> [PROMPT]
Search the data for "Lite" and copy every matching line.
┌────────
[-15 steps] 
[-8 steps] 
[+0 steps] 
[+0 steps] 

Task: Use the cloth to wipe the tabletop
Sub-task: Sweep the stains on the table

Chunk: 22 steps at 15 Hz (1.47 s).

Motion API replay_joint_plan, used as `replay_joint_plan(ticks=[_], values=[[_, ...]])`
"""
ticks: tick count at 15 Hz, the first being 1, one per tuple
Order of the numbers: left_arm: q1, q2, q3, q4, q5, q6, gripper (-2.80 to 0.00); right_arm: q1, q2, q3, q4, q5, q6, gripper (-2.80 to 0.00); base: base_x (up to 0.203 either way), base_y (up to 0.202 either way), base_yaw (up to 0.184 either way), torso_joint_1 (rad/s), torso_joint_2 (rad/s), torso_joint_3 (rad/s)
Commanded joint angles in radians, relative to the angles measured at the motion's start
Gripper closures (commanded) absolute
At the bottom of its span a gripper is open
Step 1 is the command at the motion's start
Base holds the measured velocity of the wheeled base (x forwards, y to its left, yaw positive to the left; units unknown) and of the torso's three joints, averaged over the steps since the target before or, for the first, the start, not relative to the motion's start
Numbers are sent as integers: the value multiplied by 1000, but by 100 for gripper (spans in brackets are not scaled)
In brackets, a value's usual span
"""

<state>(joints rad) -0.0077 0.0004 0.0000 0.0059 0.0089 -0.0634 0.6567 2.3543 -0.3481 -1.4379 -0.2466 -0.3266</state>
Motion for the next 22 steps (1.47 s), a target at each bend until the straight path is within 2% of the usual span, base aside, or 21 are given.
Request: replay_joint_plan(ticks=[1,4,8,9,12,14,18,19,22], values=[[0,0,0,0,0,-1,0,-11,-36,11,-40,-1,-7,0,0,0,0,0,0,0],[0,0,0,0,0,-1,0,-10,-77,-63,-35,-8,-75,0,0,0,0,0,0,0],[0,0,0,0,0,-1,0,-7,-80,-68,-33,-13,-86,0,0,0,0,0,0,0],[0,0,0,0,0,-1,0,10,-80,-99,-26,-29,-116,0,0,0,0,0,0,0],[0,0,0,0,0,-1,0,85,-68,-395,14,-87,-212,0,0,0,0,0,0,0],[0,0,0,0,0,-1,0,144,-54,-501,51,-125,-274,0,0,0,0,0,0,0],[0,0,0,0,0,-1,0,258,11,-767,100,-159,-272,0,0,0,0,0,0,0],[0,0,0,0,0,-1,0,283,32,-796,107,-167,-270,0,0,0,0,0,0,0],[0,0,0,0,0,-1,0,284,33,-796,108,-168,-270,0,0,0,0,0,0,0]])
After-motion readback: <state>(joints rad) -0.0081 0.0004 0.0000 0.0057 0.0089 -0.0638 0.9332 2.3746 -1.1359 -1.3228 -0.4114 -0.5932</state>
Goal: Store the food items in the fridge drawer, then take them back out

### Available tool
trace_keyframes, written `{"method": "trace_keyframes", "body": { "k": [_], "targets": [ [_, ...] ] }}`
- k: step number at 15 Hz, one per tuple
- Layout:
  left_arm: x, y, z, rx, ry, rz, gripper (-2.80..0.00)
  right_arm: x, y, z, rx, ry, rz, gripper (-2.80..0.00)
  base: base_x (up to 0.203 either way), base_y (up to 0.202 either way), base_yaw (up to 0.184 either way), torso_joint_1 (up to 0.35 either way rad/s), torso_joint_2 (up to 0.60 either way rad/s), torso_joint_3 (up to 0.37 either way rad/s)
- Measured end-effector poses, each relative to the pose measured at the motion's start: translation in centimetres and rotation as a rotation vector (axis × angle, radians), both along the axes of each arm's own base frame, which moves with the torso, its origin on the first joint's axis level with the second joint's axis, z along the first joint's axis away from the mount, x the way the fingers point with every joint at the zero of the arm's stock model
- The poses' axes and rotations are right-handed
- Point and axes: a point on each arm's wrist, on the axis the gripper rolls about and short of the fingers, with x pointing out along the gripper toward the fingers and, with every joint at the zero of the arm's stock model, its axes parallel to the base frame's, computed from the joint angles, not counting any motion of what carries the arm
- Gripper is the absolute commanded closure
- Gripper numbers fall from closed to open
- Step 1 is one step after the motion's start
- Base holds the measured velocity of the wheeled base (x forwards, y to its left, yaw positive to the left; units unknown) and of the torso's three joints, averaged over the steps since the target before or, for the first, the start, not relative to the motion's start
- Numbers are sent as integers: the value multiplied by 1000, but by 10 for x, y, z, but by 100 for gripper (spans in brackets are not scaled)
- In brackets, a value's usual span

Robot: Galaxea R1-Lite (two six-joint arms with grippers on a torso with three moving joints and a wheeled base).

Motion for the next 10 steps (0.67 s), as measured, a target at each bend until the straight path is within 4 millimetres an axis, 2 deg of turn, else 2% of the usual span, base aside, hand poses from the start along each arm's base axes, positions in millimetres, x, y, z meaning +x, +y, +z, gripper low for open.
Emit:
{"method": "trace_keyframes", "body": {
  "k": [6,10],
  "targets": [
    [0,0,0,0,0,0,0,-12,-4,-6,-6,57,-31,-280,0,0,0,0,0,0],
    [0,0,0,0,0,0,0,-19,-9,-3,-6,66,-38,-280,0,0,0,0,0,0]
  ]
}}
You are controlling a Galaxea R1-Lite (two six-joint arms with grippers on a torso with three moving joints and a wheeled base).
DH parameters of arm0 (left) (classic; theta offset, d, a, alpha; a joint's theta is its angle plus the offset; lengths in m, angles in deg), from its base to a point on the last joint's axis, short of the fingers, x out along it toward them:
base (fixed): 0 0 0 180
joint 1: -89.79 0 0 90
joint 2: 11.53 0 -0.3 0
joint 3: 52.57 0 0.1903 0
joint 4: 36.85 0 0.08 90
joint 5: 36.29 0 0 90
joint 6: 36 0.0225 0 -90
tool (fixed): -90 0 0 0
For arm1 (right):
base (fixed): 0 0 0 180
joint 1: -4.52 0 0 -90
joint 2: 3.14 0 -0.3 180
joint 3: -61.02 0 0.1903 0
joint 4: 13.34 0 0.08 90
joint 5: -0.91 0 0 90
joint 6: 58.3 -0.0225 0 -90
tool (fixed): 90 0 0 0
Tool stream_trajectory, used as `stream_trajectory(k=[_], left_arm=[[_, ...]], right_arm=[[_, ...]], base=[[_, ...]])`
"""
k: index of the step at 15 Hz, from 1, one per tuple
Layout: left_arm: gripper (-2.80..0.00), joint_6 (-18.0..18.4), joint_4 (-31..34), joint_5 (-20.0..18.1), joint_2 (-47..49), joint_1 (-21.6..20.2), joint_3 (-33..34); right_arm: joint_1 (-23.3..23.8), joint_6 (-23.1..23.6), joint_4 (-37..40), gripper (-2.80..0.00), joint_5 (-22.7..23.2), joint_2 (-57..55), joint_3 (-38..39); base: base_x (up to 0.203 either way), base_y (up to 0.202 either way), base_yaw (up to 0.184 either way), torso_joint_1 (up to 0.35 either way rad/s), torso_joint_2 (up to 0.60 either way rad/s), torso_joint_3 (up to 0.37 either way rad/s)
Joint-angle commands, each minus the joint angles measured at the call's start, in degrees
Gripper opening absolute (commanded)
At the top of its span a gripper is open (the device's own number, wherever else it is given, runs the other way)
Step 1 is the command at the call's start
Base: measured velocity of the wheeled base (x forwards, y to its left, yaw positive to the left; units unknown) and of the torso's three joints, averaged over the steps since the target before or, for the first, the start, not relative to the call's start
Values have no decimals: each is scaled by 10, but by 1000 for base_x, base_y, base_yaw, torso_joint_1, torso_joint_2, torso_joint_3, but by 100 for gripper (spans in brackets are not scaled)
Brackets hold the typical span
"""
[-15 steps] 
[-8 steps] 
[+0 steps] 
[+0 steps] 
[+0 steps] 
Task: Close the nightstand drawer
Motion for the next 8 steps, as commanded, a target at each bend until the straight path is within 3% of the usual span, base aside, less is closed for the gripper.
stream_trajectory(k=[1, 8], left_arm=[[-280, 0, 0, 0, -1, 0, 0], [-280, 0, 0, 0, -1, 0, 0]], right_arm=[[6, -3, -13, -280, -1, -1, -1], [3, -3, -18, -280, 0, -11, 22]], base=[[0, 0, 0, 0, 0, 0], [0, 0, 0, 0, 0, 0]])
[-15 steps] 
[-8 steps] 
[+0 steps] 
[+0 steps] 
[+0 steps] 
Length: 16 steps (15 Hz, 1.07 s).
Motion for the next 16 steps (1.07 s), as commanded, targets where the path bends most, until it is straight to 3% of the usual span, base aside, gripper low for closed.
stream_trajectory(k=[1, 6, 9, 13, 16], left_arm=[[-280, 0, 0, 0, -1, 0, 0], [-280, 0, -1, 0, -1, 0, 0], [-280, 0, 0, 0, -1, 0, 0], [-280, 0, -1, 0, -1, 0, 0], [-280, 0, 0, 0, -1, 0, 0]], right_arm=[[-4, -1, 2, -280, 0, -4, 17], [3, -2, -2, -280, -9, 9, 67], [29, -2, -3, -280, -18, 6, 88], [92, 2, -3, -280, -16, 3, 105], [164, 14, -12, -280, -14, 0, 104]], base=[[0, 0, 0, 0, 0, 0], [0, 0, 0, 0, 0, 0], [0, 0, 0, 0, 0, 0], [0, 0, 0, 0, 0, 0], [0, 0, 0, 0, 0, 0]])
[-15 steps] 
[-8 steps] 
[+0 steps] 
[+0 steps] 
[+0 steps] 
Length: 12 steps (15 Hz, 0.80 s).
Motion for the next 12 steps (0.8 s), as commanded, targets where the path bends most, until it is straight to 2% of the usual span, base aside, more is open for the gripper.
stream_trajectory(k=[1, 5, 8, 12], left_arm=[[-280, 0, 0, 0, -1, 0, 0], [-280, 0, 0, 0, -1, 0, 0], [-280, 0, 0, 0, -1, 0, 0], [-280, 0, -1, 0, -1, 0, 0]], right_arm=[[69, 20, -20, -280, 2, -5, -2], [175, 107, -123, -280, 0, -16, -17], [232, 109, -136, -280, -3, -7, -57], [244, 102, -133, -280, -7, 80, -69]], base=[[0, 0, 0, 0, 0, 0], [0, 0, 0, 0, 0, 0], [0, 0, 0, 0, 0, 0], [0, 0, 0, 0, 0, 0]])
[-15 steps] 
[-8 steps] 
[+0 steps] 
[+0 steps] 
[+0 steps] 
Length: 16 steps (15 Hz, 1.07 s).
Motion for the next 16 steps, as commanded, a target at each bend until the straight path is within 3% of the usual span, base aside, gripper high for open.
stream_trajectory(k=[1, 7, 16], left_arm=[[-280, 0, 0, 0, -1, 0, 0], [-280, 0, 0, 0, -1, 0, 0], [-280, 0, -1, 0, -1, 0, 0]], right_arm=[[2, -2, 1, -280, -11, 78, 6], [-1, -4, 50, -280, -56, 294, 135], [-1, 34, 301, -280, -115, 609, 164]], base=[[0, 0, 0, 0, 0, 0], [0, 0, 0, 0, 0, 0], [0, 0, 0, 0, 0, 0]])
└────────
> [RESULT OF THIS TASK]
Robot: Galaxea R1-Lite (two six-joint arms with grippers on a torso with three moving joints and a wheeled base).
You are controlling a Galaxea R1-Lite (two six-joint arms with grippers on a torso with three moving joints and a wheeled base).

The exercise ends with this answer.